> [Work to be completed] After finding the line with "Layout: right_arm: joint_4" in the data below, set down exactly each line through the one with "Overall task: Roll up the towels", inclusive, and stop there.

== Provided material ==

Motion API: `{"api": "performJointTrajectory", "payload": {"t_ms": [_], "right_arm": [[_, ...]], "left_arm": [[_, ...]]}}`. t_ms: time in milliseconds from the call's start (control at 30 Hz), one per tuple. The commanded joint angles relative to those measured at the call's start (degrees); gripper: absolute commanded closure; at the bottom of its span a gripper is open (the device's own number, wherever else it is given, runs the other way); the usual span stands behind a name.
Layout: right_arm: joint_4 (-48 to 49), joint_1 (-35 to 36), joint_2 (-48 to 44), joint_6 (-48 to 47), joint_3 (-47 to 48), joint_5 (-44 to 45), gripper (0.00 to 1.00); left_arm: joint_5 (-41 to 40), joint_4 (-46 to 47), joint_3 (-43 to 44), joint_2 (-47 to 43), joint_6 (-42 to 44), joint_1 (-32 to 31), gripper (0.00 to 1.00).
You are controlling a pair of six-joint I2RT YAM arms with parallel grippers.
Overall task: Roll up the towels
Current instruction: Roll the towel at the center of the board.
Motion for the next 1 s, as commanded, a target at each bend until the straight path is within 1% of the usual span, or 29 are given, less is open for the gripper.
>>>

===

> [Answer]
Layout: right_arm: joint_4 (-48 to 49), joint_1 (-35 to 36), joint_2 (-48 to 44), joint_6 (-48 to 47), joint_3 (-47 to 48), joint_5 (-44 to 45), gripper (0.00 to 1.00); left_arm: joint_5 (-41 to 40), joint_4 (-46 to 47), joint_3 (-43 to 44), joint_2 (-47 to 43), joint_6 (-42 to 44), joint_1 (-32 to 31), gripper (0.00 to 1.00).
You are controlling a pair of six-joint I2RT YAM arms with parallel grippers.
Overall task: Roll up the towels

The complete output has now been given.